Scary how far reaching this case is
Posted by the Asbury Park Press on 08/17/07
THE ASSOCIATED PRESS
TRENTON The first time Cathy McGuire's real estate agent showed her the log cabin in the woods that would become her home, she saw signs that dogs had been mistreated there.
An animal-cruelty investigator who runs an animal rescue Web site, McGuire immediately spotted evidence of dogfighting the previous owners left behind: a bloody basement sink, vats of a topical antiseptic used to treat puncture wounds, pedigree dog ownership certificates, a bloodstained concrete floor and 60 wire cages out back.
"Of all the houses I could have walked into, it was ironic I walked into that place . . .," said McGuire.
By all accounts, dogfighting is an ongoing and vexing problem throughout New Jersey and elsewhere. It has attracted national attention recently because of allegations that Atlanta Falcons quarterback Michael Vick ran a dogfighting enterprise and may have taken part in dogfights in New Jersey. Plea hearings for two co-defendants are scheduled for Friday.
Although the Vick indictment renewed outrage against the long-established blood sport, it hasn't dissuaded its many participants, according to animal authorities.
"We haven't stopped them," Sy Goldberg, an officer with the New Jersey Society for the Prevention of Cruelty to Animals, said of owners who engage in dogfighting.
"The Michael Vick publicity has only made them go deeper underground and with more security," he said.
Animal-cruelty investigations typically are handled by the SPCA or animal-cruelty investigators in municipalities that have them, authorities said.
Goldberg, who teaches a course for fellow agents on how to recognize evidence of dogfighting, said underground breeding and fighting is hard to catch and expensive to prosecute.
Authorities say they have found fighting pits deep in the woods in South Jersey, in backyards and basements in suburbia and vacant warehouses in the cities. Just last week, authorities found a dogfighting ring in the basement of a suburban Salem County home, Goldberg said, following a tip from a landlord who had been called to do a repair.
Sometimes dogfights Adminse as rival gang members try to prove their toughness through their dogs; other fights are organized enterprises that can command a $500 entry fee just to watch and bet, said Steven Bordi, vice president of the New Jersey Certified Animal Control Officers Association and a cruelty investigator in Camden. Purses can be as high as $20,000 or more.

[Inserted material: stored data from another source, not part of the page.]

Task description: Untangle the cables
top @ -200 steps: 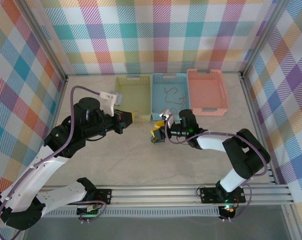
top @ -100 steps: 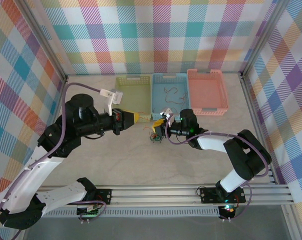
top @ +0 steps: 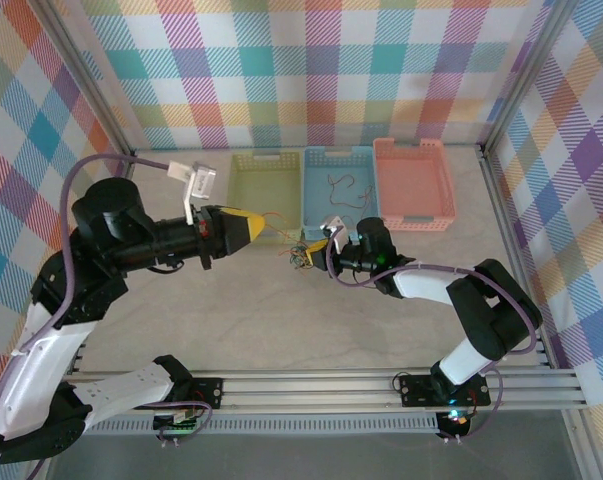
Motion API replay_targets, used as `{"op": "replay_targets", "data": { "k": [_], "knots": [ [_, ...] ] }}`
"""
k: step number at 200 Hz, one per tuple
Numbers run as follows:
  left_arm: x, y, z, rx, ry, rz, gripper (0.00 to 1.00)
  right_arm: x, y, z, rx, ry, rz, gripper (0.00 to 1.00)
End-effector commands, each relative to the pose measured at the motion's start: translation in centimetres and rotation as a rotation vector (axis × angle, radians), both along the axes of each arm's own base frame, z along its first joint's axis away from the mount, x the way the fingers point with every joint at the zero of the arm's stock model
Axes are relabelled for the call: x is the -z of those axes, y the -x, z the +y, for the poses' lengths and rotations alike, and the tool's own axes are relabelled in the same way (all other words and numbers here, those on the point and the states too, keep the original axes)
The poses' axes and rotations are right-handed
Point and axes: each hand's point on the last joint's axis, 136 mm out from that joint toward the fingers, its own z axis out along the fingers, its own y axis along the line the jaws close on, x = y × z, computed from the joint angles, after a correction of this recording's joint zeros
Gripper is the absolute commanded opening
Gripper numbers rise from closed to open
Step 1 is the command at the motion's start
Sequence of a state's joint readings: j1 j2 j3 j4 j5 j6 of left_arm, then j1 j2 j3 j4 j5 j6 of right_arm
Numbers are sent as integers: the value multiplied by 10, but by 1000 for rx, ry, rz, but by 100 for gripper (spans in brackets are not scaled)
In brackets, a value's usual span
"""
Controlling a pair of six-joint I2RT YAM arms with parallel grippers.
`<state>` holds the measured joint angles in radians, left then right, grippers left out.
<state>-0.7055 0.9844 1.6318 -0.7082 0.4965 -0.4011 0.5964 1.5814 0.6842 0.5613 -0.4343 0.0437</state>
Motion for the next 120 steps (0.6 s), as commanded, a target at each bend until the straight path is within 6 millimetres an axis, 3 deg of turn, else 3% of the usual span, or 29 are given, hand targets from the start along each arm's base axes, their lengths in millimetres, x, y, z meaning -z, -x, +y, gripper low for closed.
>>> {"op": "replay_targets", "data": {
  "k": [1,120],
  "knots": [
    [-30,19,11,18,60,-52,0,3,-6,5,1,24,14,15],
    [-72,31,32,-33,145,-131,0,19,-12,5,16,88,76,13]
  ]
}}
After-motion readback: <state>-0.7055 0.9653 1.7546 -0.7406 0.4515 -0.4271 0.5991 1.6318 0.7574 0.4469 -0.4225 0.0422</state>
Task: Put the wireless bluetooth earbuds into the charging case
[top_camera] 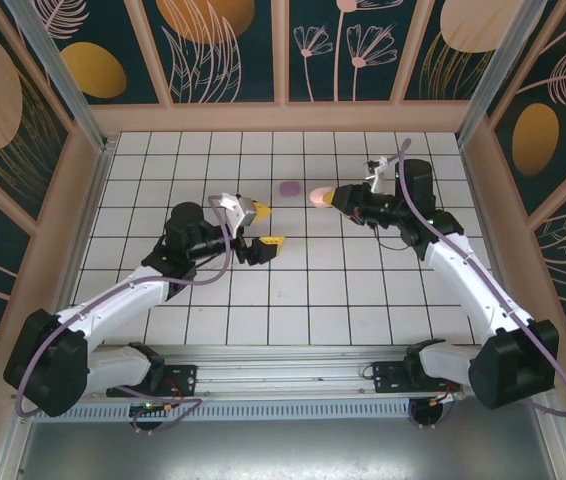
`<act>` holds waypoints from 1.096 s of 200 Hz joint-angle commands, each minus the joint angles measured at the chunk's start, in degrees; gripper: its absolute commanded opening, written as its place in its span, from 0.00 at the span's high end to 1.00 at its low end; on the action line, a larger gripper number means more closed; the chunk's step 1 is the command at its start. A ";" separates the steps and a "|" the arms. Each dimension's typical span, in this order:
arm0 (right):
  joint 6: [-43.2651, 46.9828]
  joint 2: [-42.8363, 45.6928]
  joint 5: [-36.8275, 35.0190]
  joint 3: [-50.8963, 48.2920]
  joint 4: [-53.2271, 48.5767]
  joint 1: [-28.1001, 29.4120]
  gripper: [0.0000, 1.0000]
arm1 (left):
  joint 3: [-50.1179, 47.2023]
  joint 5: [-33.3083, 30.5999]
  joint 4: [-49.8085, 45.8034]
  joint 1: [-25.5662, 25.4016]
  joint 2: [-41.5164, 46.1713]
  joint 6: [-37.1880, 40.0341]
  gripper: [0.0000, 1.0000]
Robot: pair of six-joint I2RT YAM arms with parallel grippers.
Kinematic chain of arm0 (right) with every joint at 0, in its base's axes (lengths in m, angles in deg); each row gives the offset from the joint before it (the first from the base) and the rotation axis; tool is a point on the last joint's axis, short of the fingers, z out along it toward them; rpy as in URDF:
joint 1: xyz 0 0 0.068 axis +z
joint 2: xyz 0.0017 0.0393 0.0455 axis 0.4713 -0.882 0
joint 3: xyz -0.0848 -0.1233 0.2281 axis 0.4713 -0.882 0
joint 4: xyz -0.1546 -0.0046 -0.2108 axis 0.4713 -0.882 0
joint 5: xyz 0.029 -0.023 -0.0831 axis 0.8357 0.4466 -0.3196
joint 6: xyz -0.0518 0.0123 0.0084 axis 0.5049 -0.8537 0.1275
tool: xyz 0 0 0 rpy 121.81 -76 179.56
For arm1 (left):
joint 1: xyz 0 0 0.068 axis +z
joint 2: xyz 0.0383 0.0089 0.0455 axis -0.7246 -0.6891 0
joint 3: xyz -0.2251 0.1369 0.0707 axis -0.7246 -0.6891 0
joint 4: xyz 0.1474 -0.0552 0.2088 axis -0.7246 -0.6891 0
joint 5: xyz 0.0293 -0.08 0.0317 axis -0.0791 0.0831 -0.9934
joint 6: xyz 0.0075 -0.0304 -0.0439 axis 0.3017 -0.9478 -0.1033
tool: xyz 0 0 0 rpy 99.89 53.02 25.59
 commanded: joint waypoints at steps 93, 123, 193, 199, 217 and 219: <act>0.87 -20.31 -1.61 -9.04 12.73 12.84 0.82 | -9.97 -14.49 1.77 3.25 8.71 -4.72 0.18; 0.55 -25.37 -2.42 -8.94 15.78 14.53 0.82 | -12.35 -14.06 2.79 4.43 11.03 -5.86 0.18; 4.24 -36.76 -2.71 -3.59 15.82 14.53 0.73 | -12.97 -15.05 -1.04 4.94 14.29 -4.31 0.18; 4.49 -36.51 -3.09 -3.59 15.13 14.53 0.69 | -13.12 -15.33 -1.17 5.02 14.65 -4.16 0.18; 5.62 -34.43 -5.63 -3.82 12.17 14.51 0.62 | -13.51 -15.78 -1.22 5.25 15.41 -4.15 0.18; 5.78 -34.09 -6.04 -3.81 11.74 14.53 0.61 | -13.52 -15.87 -1.26 5.28 15.48 -4.15 0.18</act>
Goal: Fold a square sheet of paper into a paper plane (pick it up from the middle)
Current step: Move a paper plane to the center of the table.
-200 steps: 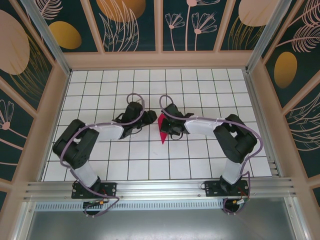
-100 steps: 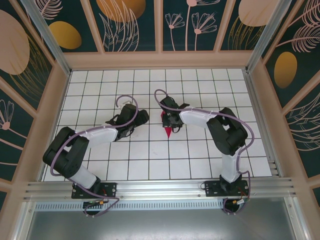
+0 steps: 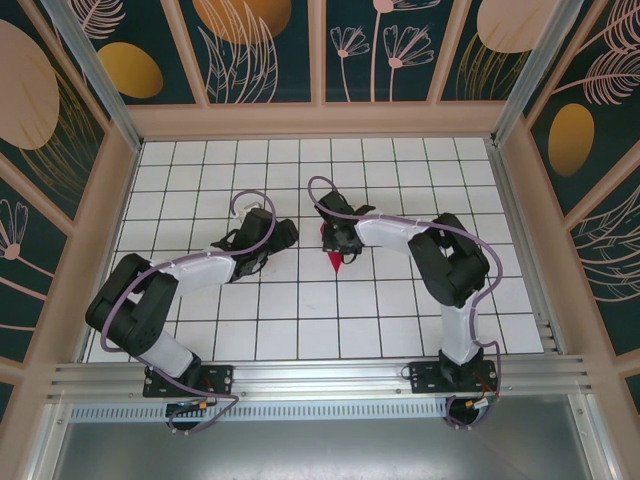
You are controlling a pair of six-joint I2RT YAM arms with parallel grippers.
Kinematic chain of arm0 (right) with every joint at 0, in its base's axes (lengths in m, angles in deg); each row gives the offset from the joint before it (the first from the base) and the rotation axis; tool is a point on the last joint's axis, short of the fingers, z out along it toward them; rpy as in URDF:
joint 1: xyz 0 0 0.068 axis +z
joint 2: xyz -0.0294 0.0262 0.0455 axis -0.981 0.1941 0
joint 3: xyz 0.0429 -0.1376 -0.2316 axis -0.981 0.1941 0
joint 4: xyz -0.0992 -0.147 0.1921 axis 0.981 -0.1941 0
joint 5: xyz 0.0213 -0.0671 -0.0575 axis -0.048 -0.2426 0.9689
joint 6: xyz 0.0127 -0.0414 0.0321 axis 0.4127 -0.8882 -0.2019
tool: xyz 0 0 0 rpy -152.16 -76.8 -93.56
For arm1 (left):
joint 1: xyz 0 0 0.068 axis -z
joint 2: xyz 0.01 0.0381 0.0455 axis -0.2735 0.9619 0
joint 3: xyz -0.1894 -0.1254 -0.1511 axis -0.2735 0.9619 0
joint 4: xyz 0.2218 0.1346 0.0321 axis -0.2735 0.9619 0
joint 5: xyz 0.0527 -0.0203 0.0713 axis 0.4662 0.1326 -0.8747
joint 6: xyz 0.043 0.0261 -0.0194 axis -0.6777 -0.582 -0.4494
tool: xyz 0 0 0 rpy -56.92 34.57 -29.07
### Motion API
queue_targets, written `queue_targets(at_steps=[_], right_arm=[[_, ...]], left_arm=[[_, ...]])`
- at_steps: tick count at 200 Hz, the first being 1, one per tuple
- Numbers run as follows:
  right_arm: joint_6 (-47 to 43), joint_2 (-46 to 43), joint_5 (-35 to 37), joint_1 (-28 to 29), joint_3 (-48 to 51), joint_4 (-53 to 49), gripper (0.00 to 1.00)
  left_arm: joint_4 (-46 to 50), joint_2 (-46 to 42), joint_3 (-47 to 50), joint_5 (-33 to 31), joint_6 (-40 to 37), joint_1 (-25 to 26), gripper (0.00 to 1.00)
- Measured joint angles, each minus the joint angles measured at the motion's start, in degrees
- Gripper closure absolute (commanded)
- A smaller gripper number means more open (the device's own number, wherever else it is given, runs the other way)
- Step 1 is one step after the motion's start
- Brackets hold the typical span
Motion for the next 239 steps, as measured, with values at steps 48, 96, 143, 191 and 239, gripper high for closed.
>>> queue_targets(at_steps=[48, 96, 143, 191, 239], right_arm=[[-0.20, 0.22, 1.29, -0.35, -2.40, -1.38, 0.92], [-3.63, 4.24, 1.97, -3.58, -11.26, -1.18, 0.91], [-7.37, 11.91, 1.73, -4.94, -17.42, -1.66, 0.89], [-7.96, 12.68, 1.46, -5.20, -18.88, -2.21, 0.83], [-7.76, 13.44, 1.27, -5.20, -20.24, -2.99, 0.76]], left_arm=[[1.64, -0.02, 0.00, -1.73, -0.20, -0.04, 0.02], [3.91, -2.40, 0.11, -4.61, -0.50, -0.92, 0.02], [4.61, -3.48, 0.24, -5.79, -0.66, -1.44, 0.01], [4.85, -3.45, 0.26, -5.77, -0.66, -1.44, 0.01], [5.01, -3.45, 0.26, -5.77, -0.68, -1.44, 0.01]])
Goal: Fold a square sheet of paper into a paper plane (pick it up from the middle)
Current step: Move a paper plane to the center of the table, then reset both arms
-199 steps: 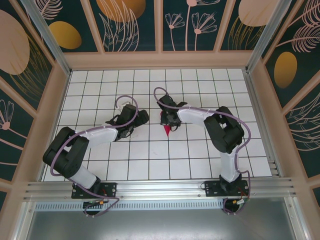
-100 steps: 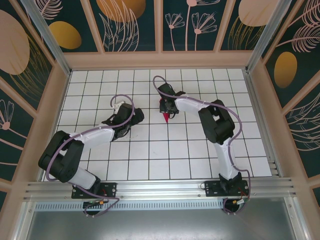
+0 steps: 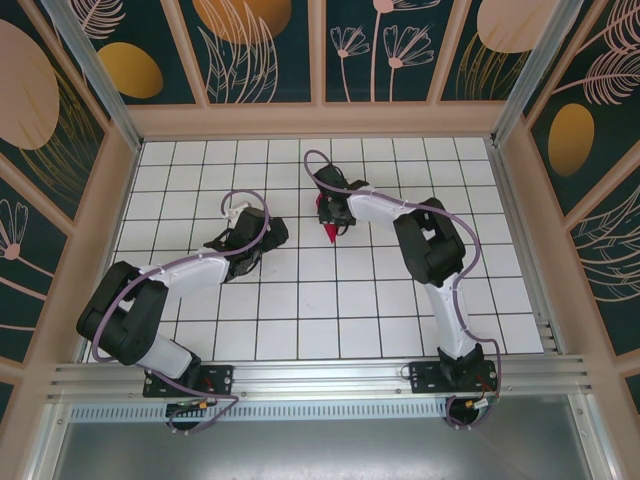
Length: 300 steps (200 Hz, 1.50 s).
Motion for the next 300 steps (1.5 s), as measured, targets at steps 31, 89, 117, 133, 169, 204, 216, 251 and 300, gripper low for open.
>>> queue_targets(at_steps=[31, 89, 117, 133, 169, 204, 216, 251, 300], right_arm=[[0.70, -0.04, 0.04, 0.00, -1.77, -1.62, 0.62], [0.00, -11.80, 1.81, -0.52, -1.79, -2.49, 0.31], [-1.22, -25.40, 6.84, -2.93, 4.85, 2.08, 0.15], [-2.40, -33.66, 10.67, -5.99, 12.44, 7.43, 0.01], [-4.68, -48.87, 18.05, -15.61, 33.73, 18.01, 0.01], [-4.72, -54.12, 21.66, -26.69, 48.26, 25.14, 0.01], [-5.25, -54.12, 21.03, -30.71, 52.09, 27.85, 0.02], [-10.60, -56.68, 20.59, -34.88, 67.41, 41.64, 0.01], [-17.27, -53.62, 18.75, -35.95, 74.95, 61.07, 0.01]], left_arm=[[0.81, 0.00, -0.13, -0.28, -0.81, 0.00, 0.01], [3.02, -2.58, -3.85, -1.51, -3.52, -3.21, 0.02], [3.67, -5.40, -4.92, -2.40, -5.77, -8.22, 0.01], [3.67, -7.61, -4.79, -3.23, -7.41, -11.21, 0.01], [-0.22, -14.82, -0.57, -7.58, -12.39, -17.27, 0.02], [-6.73, -17.70, 6.34, -14.60, -17.55, -21.07, 0.01], [-9.79, -17.73, 9.31, -17.18, -19.21, -21.92, 0.01], [-20.39, -17.77, 18.40, -22.64, -25.62, -24.00, 0.02], [-36.72, -16.15, 25.49, -18.86, -34.45, -26.27, 0.01]])
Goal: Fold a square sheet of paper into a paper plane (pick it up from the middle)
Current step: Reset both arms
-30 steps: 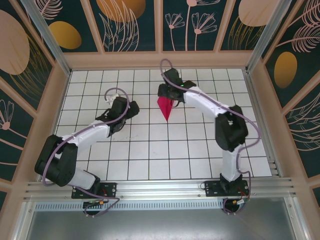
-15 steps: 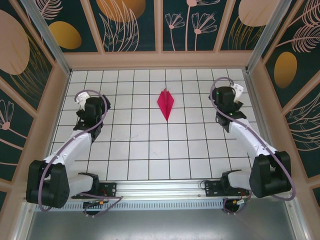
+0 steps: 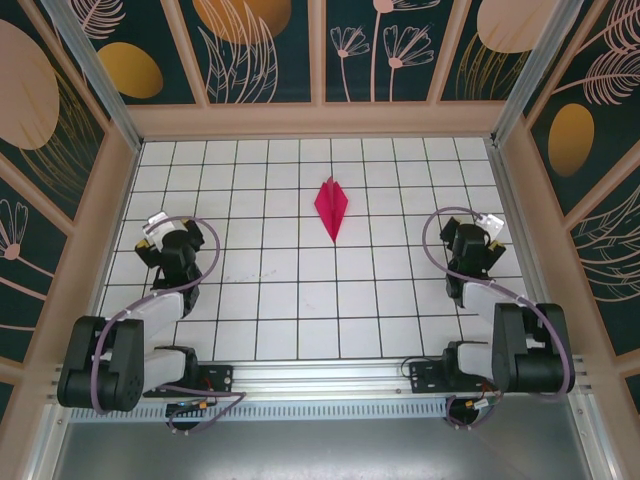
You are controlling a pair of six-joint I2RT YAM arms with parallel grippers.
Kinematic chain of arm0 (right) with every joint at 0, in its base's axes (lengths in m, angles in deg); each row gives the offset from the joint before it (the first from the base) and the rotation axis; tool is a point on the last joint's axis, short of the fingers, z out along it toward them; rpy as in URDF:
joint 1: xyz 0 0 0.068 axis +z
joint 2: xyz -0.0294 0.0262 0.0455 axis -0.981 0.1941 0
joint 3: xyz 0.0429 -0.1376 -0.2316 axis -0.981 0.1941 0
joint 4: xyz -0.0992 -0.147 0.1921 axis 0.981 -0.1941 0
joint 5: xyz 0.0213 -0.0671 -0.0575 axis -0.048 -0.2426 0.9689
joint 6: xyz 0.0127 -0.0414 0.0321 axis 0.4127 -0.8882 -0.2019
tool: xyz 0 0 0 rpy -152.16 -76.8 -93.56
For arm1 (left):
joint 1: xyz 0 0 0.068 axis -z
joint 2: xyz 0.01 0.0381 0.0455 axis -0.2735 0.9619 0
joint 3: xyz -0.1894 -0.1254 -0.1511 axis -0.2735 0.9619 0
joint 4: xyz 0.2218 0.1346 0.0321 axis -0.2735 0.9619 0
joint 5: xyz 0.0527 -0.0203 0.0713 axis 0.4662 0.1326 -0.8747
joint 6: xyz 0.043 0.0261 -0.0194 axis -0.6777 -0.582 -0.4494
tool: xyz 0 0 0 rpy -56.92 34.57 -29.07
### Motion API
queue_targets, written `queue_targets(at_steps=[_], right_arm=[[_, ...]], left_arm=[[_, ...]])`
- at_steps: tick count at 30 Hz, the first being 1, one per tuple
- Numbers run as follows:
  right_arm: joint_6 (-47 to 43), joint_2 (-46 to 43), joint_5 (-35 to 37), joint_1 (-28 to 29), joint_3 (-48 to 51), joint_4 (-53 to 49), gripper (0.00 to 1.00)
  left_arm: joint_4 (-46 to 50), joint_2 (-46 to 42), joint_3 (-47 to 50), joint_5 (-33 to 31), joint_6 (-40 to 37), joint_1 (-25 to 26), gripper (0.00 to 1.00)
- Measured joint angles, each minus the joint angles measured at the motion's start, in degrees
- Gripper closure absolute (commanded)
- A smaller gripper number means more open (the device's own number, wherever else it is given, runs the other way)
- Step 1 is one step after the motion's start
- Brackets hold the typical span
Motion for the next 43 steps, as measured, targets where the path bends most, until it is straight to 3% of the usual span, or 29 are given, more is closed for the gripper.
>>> queue_targets(at_steps=[9, 15, 22, 43], right_arm=[[-5.49, 5.20, -10.75, -1.84, 4.31, 18.91, 0.01], [-7.21, 9.97, -16.33, -2.01, 4.76, 27.06, 0.01], [-9.73, 14.97, -17.73, -0.46, 5.16, 32.76, 0.01], [-10.60, 15.19, -17.88, -0.28, 5.40, 35.43, 0.01]], left_arm=[[-20.26, 6.29, 5.22, 15.02, -6.73, -2.62, 0.01], [-30.34, 13.53, 5.29, 20.55, -8.31, -2.86, 0.02], [-32.39, 16.20, 4.98, 21.97, -8.72, -2.86, 0.02], [-32.79, 16.37, 4.22, 21.94, -8.72, -2.86, 0.01]])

The scope of dogfighting in New Jersey is hard to quantify.
The anticruelty agency created a major crimes unit six months ago, which is charged with investigating dogfighting and cockfighting allegations. In that time, it has completed five raids, stopping two live dogfights. Earlier this year, the SPCA began offering a $1,000 tip to anyone who provides information leading to the conviction of those perpetuating animal fighting.
The SPCA recorded 25 dogfighting cases last year.
McGuire's story has come to be all too familiar, said Assemblyman Neil Cohen, D-Union, who has proposed tougher dogfighting penalties in New Jersey.
His proposal would make engaging in animal fighting punishable by up to 10 years in prison and $150,000 in fines. Current law imposes up to five years in prison and $15,000 in fines.
The Union County Democrat also has asked Attorney General Anne Milgram to investigate the New Jersey connection to the Vick case. Her office, which does not comment on investigations, would not say whether it had begun such a probe.
McGuire said she decided to tell her story now, three years after moving to Winslow Township, Camden County, in hopes the former homeowners still will be prosecuted and the dogs they hurriedly moved South with can be removed from their care.
"I don't know why people think dogfighting didn't exist," she said, "but those of us who are in that sphere definitely knew it did."